Participants 721 women aged 45–55 years were included.
Outcome measurement PA was measured by the Global Physical Activity Questionnaire. Sleep was measured by questionnaire formulated by the Chinese Center for Disease Control and Prevention. Multivariate logistic regression analyses were performed to determine the joint effects of sleep and PA on dyslipidaemia risk. OR and 95% CI were reported.
Results Among all participants, 60.6% had sleep problems, 29.0% had low PA and 41.1% had dyslipidaemia. Women with sleep problems had higher dyslipidaemia risk than women without sleep problems, irrespective of low, moderate or high PA, with OR (95% CI) of 4.24 (2.40 to 7.49), 3.14 (1.80 to 5.49) and 2.04 (1.20 to 3.48), respectively. PA could not completely attenuate the negative association between sleep and dyslipidaemia risk. With PA increased from low to high, the OR of dyslipidaemia decreased by 2.20. Women with sleep problems and low PA had higher risks of high total cholesterol, high triglyceride, low high-density lipoprotein cholesterol and high low-density lipoprotein cholesterol than women without sleep problems and high PA, with OR (95% CI) of 2.51 (1.18 to 5.35), 2.42 (1.23 to 4.74), 2.88 (1.44 to 5.74) and 2.52 (1.12 to 5.70), respectively.

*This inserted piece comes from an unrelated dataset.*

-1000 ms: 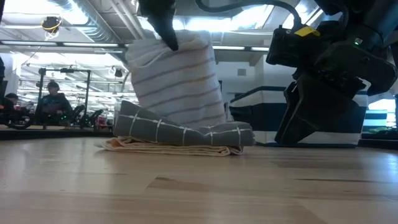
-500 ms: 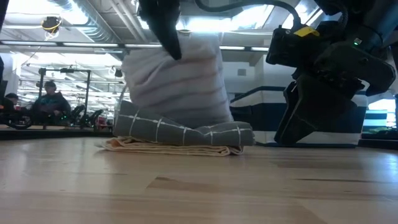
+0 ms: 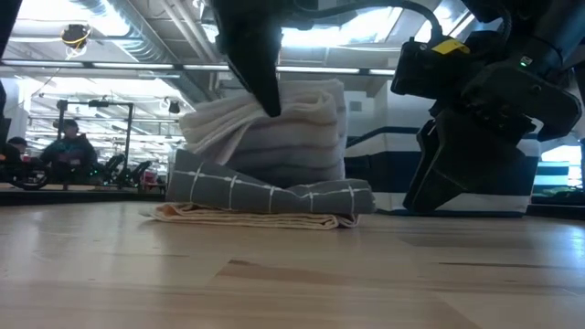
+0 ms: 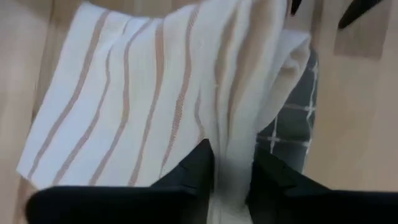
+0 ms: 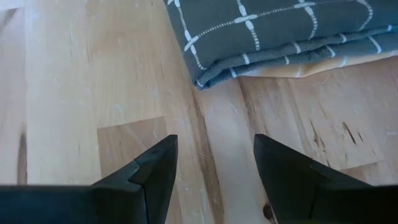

Conclusions Among women aged 45–55 years, the joint effects of self-reported sleep and PA on dyslipidaemia risk were more marked for sleep than for PA. Modifiable PA is a widely accessible and effective intervention to reduce the dyslipidaemia risk in women with sleep problems, particularly among perimenopausal women.
- lipid disorders
- public health
- primary care
Data availability statement
No data are available.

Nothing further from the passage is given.